# Building a 2-in-1 intelligent tool to recognise ingredients and recommend recipes
`Pantry-to-Plate buddy.ai`

Problem statement: 
Given the current food waste situation in Singapore (detailed in repo's ppt deck) and Singaporeans' time-starved lifestyle, how might we help households in Singapore to deal with excess groceries at home and reduce food waste? 

Solution aim: 
This project aims to supplement other food reduction efforts by providing an easy tool on utilising existing ingredients at home to whip up tasty meals. To this end, there will be two parts in this project: 1) an ingredient detection model, and 2) a recipe recommender system. 

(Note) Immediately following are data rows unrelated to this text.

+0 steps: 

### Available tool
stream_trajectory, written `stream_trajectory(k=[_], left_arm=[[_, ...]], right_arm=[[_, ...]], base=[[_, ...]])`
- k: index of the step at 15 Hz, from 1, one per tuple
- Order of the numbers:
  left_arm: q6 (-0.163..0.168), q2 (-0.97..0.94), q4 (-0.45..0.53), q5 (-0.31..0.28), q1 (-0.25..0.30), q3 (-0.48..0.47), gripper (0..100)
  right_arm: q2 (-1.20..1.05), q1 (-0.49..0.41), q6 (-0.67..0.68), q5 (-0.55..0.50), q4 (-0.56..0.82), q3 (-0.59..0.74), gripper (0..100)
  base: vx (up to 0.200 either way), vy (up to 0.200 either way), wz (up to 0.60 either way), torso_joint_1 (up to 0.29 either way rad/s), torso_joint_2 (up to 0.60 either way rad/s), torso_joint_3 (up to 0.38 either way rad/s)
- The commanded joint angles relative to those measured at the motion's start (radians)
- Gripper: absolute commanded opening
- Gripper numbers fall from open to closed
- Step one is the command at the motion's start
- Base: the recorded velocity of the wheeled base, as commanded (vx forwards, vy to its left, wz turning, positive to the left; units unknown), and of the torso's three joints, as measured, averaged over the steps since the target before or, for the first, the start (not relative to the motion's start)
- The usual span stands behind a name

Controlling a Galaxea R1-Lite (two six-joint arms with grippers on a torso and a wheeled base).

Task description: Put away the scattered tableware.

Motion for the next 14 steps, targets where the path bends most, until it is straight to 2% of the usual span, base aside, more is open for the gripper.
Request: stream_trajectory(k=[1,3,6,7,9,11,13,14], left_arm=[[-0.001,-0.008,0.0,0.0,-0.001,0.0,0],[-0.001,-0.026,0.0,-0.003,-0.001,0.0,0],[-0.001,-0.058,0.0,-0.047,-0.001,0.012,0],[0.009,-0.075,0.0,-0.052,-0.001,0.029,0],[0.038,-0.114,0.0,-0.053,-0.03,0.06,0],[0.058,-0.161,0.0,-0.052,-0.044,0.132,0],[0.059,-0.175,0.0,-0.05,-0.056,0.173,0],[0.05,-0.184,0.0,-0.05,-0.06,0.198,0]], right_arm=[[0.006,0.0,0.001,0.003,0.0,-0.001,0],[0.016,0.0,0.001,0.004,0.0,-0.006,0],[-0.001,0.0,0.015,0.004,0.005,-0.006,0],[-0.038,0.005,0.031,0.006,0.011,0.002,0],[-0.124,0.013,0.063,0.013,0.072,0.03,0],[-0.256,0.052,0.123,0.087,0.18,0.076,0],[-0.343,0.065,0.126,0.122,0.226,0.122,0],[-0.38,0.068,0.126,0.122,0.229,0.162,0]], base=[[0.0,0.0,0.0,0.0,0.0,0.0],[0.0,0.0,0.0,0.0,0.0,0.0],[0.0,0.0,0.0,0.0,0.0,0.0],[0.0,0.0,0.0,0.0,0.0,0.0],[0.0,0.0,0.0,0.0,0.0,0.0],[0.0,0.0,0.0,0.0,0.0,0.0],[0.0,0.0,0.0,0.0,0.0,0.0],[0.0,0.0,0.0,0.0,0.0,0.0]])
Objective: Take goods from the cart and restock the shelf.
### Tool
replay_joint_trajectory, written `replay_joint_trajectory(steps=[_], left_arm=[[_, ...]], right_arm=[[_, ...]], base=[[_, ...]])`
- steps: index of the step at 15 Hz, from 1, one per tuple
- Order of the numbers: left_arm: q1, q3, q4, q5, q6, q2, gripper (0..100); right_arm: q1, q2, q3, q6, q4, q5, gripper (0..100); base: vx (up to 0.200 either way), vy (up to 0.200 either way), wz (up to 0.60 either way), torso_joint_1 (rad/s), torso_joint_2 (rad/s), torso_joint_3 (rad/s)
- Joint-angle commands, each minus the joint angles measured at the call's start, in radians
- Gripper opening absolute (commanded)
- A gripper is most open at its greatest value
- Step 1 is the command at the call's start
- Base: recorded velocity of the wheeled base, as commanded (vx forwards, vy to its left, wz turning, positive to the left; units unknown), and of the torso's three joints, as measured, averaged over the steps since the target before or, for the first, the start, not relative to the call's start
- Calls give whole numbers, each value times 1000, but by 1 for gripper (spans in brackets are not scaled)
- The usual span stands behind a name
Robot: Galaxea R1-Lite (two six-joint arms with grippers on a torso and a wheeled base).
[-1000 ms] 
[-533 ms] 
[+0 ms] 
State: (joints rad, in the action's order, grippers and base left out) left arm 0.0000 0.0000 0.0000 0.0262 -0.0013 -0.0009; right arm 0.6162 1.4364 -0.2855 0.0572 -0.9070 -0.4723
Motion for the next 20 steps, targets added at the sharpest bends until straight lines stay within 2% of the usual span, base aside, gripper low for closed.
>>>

In this project series, there are 4 notebooks: 
1. Data collection - recipe dataset
2. EDA and recipe recommender 
3. Collecting images of ingredients 
4. Custom training of object detection model (note: this is run on Google Colab) 

# 1) Data collection - recipe dataset

Although there are numerous public datasets, these datasets are often more suited to global audience. Since this project is catered towards Singaporeans and their tastebuds, I have chosen to obtain localised recipe data. In view of this, I have decided to obtain recipes from themeatmen.sg which is an up and coming "foodie" team in Singapore. They also have a substantial number of recipes (around 700) which can provide a good variety of recommendations. 


In [1]:
from urllib.request import urlopen
import json
import re
from bs4 import BeautifulSoup
import pandas as pd
from urllib.parse import urlparse
pd.set_option('display.max_colwidth', None)
pd.set_option('display.max_rows', None)

In [None]:
recipes = []

with urlopen("https://themeatmen.sg/wp-json/easymeals/v1/get-posts?options%5Bplugin%5D=easymeals_core&options%5Bmodule%5D=plugins%2Frecipe%2Fpost-types%2Frecipe%2Fshortcodes&options%5Bshortcode%5D=recipe-list-with-filter&options%5Bpost_type%5D=recipe&options%5Bnext_page%5D=1&options%5Bmax_pages_num%5D=79&options%5Bbehavior%5D=columns&options%5Bimages_proportion%5D=full&options%5Bcolumns%5D=2&options%5Bcolumns_responsive%5D=predefined&options%5Bspace%5D=normal&options%5Bposts_per_page%5D=800&options%5Borderby%5D=date&options%5Border%5D=DESC&options%5Blayout%5D=info-below&options%5Btitle_tag%5D=h5&options%5Btext_transform%5D=none&options%5Bpagination_type%5D=infinite-scroll&options%5Bobject_class_name%5D=EasyMealsCoreRecipeListWithFilterShortcode&options%5Btaxonomy_filter%5D=recipe-category&options%5Bunique%5D=1&options%5Bspace_value%5D=15") as response:
    body = response.read()
    mainpage = json.loads(body)["data"]["html"]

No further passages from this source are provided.